From the line that contains "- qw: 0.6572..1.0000" through the line that contains "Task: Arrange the", output every line of the listing below exactly and leave out all the rest.
=== Begin Enclosure ===
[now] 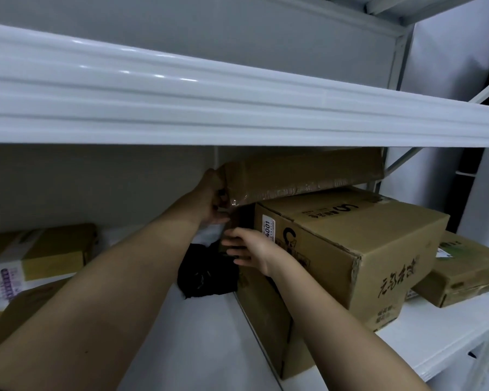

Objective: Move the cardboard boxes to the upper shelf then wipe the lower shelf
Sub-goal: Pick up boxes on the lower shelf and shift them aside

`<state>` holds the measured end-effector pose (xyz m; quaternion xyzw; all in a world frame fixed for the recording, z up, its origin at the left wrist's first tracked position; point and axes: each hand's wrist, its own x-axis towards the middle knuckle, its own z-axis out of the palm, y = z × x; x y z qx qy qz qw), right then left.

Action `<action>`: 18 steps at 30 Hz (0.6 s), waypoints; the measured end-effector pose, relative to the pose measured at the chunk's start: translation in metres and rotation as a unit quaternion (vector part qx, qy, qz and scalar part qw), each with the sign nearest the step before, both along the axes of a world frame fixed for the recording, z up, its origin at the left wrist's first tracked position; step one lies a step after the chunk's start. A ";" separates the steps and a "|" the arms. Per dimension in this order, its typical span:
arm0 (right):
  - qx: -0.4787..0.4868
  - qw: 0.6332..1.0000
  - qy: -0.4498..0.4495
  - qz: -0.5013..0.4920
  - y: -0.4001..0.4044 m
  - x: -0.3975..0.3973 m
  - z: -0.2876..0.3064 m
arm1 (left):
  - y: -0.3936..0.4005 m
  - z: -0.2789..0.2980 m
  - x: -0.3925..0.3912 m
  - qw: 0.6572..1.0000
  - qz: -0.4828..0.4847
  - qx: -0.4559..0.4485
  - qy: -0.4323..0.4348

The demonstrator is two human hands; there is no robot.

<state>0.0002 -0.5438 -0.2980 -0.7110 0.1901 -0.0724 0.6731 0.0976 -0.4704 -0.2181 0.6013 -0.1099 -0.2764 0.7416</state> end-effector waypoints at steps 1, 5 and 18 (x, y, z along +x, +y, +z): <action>0.004 1.000 0.000 -0.003 0.002 0.000 0.001 | 0.004 -0.003 0.000 1.000 0.012 -0.006 -0.008; 0.010 1.000 0.004 -0.010 0.016 0.009 -0.002 | 0.028 -0.018 0.009 0.999 0.027 0.038 -0.020; -0.437 0.890 0.131 0.028 0.040 0.073 -0.080 | 0.103 -0.085 0.027 0.987 0.084 0.116 0.068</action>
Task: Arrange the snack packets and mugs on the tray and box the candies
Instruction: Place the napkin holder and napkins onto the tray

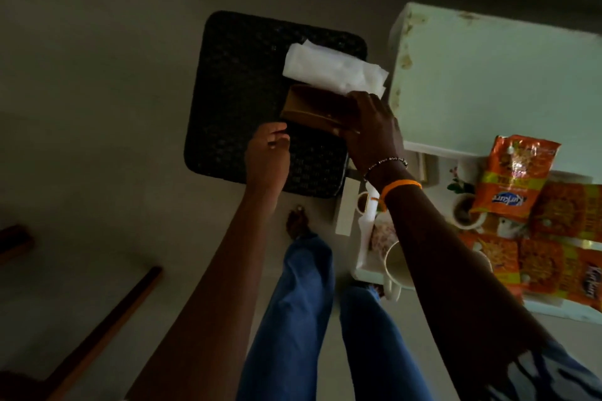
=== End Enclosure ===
ANSWER TO THIS PROBLEM:
  - qw: 0.6572..1.0000
  - qz: -0.4828..0.4847
  - qx: -0.4559..0.4485
  - qy: -0.4323..0.4348

The demonstrator is two human hands; there is no robot.

<state>0.0002 -0.5438 -0.2980 -0.7110 0.1901 -0.0724 0.6731 0.0976 -0.4704 -0.2181 0.6013 -0.1099 -0.2764 0.7416</state> end-effector waypoints at steps 1, 5 and 18 (x, y, z along +x, +y, +z): <action>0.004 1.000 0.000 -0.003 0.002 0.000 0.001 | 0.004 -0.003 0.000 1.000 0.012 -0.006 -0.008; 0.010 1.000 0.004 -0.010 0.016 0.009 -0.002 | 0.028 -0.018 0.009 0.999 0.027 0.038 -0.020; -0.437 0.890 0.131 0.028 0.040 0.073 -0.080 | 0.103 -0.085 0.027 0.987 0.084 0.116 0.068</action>
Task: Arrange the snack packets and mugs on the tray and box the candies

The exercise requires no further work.